[Input data — start]

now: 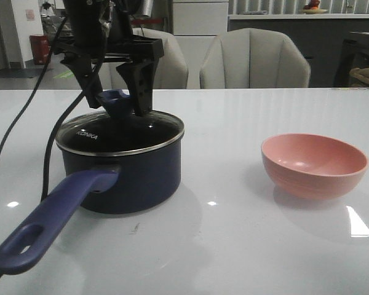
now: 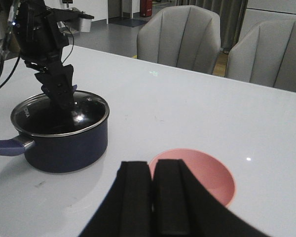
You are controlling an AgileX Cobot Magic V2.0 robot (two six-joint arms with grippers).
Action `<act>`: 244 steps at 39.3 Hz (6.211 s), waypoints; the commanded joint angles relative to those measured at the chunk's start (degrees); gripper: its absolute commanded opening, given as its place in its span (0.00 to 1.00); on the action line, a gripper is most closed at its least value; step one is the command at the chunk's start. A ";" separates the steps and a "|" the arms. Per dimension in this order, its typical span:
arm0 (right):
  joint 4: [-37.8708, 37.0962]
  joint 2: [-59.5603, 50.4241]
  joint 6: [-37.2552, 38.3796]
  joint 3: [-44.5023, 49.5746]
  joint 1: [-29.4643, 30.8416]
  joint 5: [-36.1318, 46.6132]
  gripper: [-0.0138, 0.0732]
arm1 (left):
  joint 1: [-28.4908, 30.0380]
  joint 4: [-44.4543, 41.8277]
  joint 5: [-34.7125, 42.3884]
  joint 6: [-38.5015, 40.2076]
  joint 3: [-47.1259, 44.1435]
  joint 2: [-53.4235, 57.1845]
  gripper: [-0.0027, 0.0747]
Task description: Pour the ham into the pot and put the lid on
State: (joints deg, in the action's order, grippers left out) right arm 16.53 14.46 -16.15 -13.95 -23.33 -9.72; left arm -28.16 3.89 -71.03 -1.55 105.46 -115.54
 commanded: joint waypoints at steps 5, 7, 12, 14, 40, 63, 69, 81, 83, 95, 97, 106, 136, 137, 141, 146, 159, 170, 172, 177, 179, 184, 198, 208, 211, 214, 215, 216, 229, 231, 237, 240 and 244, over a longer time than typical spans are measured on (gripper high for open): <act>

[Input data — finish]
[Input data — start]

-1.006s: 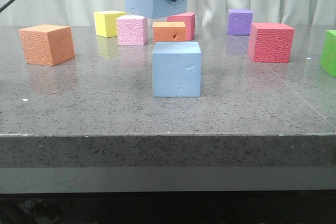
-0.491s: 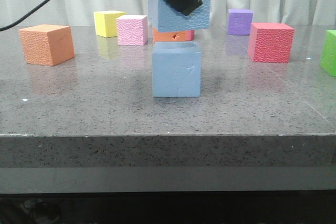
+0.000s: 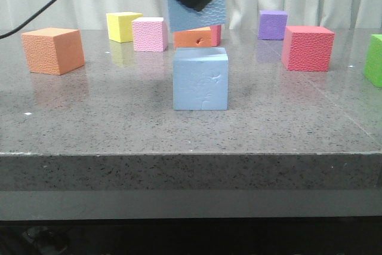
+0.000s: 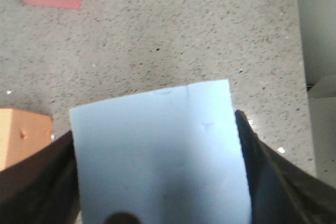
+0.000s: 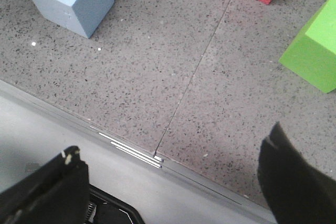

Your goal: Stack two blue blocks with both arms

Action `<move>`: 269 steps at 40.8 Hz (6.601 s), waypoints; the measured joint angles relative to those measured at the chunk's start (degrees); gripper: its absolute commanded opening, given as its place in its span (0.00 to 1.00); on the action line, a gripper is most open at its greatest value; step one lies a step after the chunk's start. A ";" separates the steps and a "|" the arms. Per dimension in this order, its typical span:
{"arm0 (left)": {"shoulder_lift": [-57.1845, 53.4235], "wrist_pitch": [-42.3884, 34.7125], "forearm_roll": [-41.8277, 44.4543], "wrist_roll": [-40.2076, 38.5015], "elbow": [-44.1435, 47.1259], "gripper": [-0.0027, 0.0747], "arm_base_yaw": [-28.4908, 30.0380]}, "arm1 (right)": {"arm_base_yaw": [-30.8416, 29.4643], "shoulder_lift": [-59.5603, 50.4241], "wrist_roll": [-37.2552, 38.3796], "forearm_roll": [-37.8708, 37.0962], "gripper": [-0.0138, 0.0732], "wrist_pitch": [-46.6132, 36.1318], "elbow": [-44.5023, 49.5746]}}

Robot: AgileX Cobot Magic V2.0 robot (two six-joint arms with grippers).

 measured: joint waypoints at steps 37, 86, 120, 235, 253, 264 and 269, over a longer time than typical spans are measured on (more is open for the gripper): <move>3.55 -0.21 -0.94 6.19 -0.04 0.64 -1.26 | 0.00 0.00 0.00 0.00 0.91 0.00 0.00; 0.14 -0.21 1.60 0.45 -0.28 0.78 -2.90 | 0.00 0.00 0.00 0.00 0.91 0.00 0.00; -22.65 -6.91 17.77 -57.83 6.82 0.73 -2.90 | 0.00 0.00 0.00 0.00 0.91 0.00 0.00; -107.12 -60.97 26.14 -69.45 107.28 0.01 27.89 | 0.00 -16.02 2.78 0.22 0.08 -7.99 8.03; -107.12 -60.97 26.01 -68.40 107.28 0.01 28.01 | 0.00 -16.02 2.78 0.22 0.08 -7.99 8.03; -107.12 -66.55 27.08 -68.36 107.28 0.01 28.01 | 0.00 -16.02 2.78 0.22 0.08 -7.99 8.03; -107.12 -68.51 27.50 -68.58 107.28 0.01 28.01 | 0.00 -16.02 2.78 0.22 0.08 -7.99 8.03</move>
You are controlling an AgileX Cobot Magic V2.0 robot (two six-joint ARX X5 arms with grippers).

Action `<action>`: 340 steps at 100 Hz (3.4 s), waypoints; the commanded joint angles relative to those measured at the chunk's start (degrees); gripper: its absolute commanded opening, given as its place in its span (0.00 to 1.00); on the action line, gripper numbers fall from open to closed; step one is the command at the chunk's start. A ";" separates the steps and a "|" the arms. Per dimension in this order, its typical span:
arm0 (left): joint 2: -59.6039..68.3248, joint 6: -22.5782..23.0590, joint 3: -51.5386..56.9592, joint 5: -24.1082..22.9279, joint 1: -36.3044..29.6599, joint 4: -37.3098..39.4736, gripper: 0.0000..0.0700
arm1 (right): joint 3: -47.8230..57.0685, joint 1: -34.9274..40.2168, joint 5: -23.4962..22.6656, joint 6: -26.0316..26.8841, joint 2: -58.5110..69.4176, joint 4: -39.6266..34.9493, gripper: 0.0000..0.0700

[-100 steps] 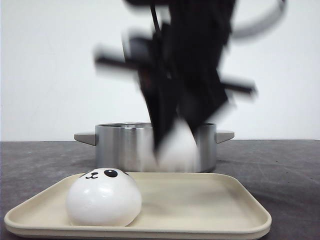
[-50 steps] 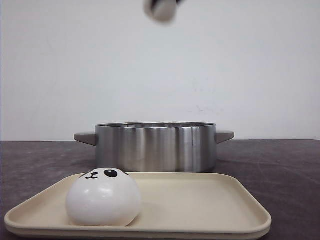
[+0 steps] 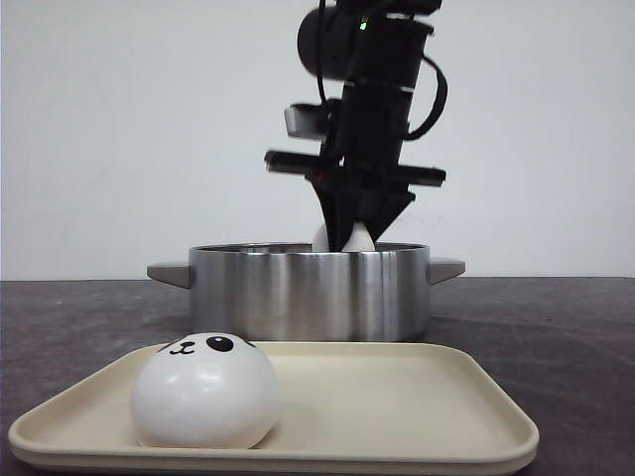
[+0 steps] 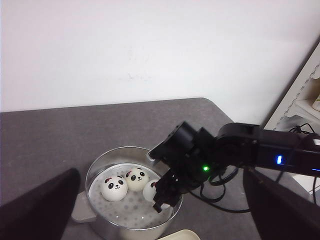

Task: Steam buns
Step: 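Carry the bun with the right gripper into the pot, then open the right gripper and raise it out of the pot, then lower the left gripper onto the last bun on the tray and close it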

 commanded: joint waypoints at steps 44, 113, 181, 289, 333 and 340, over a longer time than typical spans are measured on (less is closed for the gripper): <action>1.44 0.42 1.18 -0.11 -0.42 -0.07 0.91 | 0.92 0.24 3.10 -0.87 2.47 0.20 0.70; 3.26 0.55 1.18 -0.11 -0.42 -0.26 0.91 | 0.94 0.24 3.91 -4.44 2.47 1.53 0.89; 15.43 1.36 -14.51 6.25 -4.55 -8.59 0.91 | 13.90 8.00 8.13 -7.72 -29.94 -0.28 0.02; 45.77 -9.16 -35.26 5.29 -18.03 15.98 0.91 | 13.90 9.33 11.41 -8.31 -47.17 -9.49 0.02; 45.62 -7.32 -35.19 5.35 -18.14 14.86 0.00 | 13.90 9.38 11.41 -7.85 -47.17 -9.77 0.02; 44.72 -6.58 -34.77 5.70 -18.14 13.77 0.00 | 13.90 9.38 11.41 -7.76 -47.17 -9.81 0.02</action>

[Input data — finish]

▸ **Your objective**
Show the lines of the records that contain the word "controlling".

▸ **Written response**
You are controlling an AgileX Cobot Magic V2.0 robot (two six-joint arms with grippers).
You are controlling an AgileX Cobot Magic V2.0 robot (two six-joint ARX X5 arms with grippers).

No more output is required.